В силу давления общества, по молчаливому велению мира, который желал продолжать вращаться как ни в чем не бывало, после геноцида осталось очень мало таких Гео Йошей. Аарон Аппельфельд всвоей «Истории одной жизни» рассказывает, что те, кто уцелел в лагерях (как и он сам, благодаря тому что был писателем), по крайней мере, в первое время хранили свои воспоминания в тайне, желая «оградить своих детей от страдания и стыда». И не только выжившие узники, писал он, хотели вычеркнуть из памяти перенесенные испытания. «Внешний мир также требовал, чтобы они отреклись от себя или от оставшихся у них воспоминаний». Тайна, как и добровольное забвение, скрывала призраки стыда.
Именно поэтому заканчивающийся XX век был веком поминовения. Когда из-за стыда в памяти возникают провалы, поминовение призвано искусственно залатать прорехи. Оно запечатывает былое в мрамор и увековечивает его в памятнике; не будем забывать прошлого, провозглашает оно, делая из прошлого обелиск. Коллективная память народа, подобно семейной памяти, строится на сообща хранимой тайне. Историческое сообщество, сплоченное своими убеждениями, ориентирует и дезориентирует целые поколения, укрепляет линию своей обороны, культивирует былую славу, вызывая у потомков чувство вины, чтобы тем самым лучше оградить свое беспамятство, и, таким образом, выступает в роли семьи с блеотящим наследием и грязными тайнами. Чистая коллективная совесть возводит стены, бронированные молчанием.

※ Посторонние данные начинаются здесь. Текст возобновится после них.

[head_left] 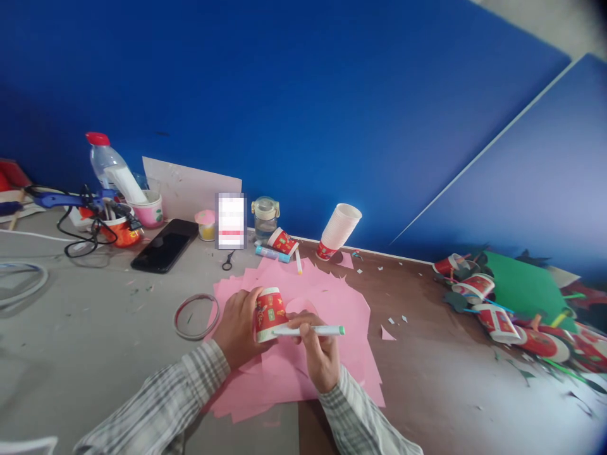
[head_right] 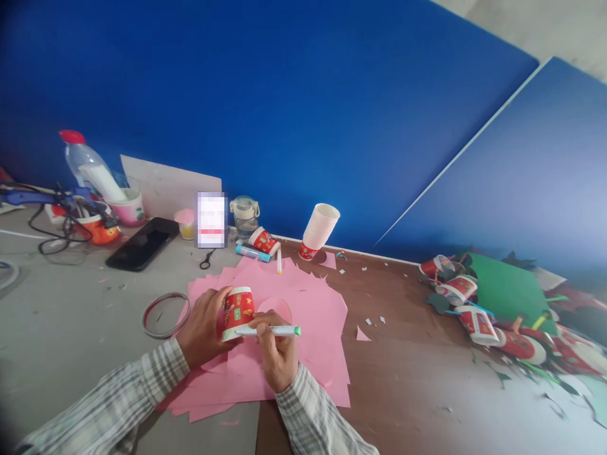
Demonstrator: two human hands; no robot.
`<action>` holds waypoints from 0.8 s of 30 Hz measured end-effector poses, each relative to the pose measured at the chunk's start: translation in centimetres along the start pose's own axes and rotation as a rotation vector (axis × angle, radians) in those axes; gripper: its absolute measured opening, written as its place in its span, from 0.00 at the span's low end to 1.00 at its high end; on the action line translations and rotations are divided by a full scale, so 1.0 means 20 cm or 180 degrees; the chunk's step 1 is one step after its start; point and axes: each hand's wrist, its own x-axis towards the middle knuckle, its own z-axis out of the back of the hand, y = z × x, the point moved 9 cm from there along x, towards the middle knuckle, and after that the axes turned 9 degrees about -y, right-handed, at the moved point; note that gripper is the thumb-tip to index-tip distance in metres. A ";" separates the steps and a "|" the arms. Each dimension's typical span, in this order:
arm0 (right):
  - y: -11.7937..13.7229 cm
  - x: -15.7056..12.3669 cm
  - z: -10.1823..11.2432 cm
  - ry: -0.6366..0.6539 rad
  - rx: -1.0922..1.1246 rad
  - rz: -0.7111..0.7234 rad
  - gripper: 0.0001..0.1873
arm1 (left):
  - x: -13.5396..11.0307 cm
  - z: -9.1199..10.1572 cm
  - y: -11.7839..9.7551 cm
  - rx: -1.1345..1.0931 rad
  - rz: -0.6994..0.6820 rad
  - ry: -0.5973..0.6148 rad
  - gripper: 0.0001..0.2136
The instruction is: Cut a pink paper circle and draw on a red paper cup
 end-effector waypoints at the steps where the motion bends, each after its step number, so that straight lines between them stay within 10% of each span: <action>1: 0.00 0.00 0.00 0.0002 -0.0004 0.0000 0.15 | 0.00 0.00 0.00 0.0026 -0.0016 -0.0010 0.45; 24: 0.06 -0.02 -0.04 0.0184 -0.0094 0.0394 0.12 | 0.01 0.07 -0.07 0.0431 -0.0309 -0.0291 0.39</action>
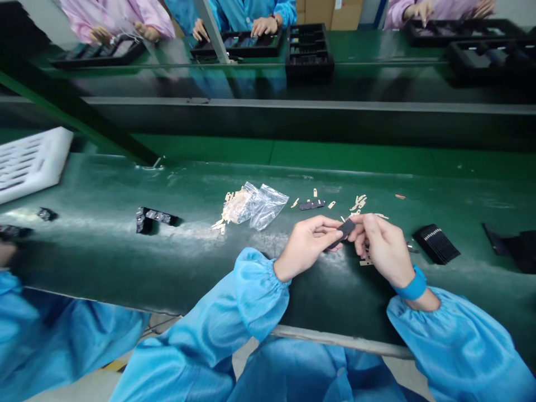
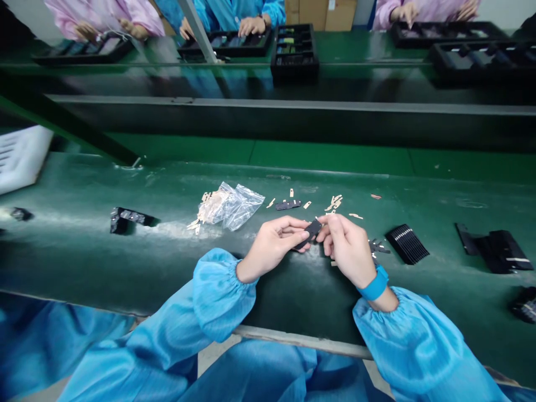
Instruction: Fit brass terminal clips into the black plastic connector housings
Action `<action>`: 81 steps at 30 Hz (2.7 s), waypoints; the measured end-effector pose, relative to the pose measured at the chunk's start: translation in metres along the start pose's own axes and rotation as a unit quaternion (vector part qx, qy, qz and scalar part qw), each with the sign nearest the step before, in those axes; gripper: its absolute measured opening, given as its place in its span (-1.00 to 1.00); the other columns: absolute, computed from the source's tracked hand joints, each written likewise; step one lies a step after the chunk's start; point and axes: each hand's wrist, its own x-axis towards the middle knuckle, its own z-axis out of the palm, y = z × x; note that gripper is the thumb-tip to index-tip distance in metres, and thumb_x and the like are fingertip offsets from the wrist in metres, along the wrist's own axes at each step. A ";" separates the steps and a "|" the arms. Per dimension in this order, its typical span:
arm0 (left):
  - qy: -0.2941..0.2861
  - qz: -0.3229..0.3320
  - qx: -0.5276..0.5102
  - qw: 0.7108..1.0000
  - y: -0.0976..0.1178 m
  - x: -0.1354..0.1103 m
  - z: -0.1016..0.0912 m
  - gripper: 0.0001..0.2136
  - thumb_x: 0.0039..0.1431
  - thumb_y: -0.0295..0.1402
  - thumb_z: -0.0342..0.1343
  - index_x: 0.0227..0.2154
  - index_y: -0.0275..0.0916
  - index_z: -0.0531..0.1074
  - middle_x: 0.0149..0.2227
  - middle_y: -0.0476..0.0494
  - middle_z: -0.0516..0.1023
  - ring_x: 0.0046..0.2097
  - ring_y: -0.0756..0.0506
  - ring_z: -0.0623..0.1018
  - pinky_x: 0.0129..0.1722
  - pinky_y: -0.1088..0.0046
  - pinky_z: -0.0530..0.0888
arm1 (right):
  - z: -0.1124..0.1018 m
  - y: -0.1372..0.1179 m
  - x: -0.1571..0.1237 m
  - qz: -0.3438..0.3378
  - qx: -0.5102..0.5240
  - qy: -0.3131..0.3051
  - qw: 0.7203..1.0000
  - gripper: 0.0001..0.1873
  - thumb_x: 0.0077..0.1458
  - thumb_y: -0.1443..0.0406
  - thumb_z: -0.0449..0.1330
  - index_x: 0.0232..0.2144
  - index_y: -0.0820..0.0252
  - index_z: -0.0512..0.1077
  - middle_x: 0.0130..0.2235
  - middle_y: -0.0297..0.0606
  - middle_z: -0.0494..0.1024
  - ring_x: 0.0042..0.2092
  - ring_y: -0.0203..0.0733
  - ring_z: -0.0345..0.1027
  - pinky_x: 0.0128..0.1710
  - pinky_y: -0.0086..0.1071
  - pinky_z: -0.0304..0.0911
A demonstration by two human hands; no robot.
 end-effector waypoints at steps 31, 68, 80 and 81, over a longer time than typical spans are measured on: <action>0.075 0.262 0.796 0.541 0.004 0.044 -0.039 -0.62 0.39 -0.49 -0.05 0.21 -0.32 0.38 0.03 -0.29 0.61 -0.08 -0.19 0.59 -0.22 0.31 0.52 | -0.067 -0.011 0.015 0.002 -0.290 -0.171 0.942 -0.73 0.22 0.08 0.23 -0.33 0.13 0.59 -0.45 -0.30 0.58 -0.50 -0.26 0.34 -0.48 -0.38 0.21; 0.017 0.184 0.200 0.962 -0.006 0.014 -0.010 -0.85 0.28 -0.46 0.08 -0.25 -0.29 0.57 -0.11 -0.18 0.52 -0.22 0.01 0.61 -0.15 0.46 0.61 | -0.006 -0.006 0.001 0.039 0.008 -0.040 0.998 -0.66 0.04 0.06 0.43 -0.33 0.20 0.52 -0.50 -0.27 0.58 -0.52 -0.30 0.42 -0.55 -0.49 0.32; 0.065 0.245 0.273 0.928 -0.011 0.013 -0.009 -0.88 0.24 -0.34 0.23 -0.24 -0.26 0.58 -0.10 -0.17 0.53 -0.23 0.02 0.58 -0.21 0.50 0.57 | 0.010 -0.001 -0.008 -0.029 -0.011 -0.014 0.999 -0.73 0.11 0.10 0.37 -0.32 0.20 0.55 -0.41 -0.23 0.63 -0.51 -0.28 0.44 -0.46 -0.37 0.45; 0.062 0.261 0.302 0.915 -0.011 0.012 -0.009 -0.88 0.26 -0.35 0.20 -0.22 -0.25 0.58 -0.08 -0.17 0.53 -0.21 0.02 0.57 -0.19 0.50 0.57 | 0.011 0.000 -0.008 -0.033 -0.014 -0.001 0.999 -0.73 0.12 0.11 0.36 -0.31 0.20 0.54 -0.39 -0.23 0.63 -0.51 -0.28 0.44 -0.46 -0.37 0.44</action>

В этой серии историй о прошлом — постыдных, недосказанных, прикованных цепями к официальным памятным легендам, — голос воспоминаний об уроне, нанесенном Германией, долгое время отказывался говорить. Американский психолог, расспрашивавший уцелевших узников Хальберштадта, сообщает, что «эти люди утратили психологическую способность вспоминать»; Альфред Дёблин по возвращении из ссылки в 1945 году отметил, что люди бродят посреди ужасающих руин так, словно ничего особенного не произошло. Много лет спустя В. Г. Себальд подтвердил это впечатление самоцензуры: самые мрачные стороны финального акта разрушения (при котором, однако, присутствовала бо́льшая часть населения Германии) остались «постыдными семейными тайнами, на которые наложено своего рода табу и в которых, быть может, никто не сможет признаться себе даже в глубине собственной души».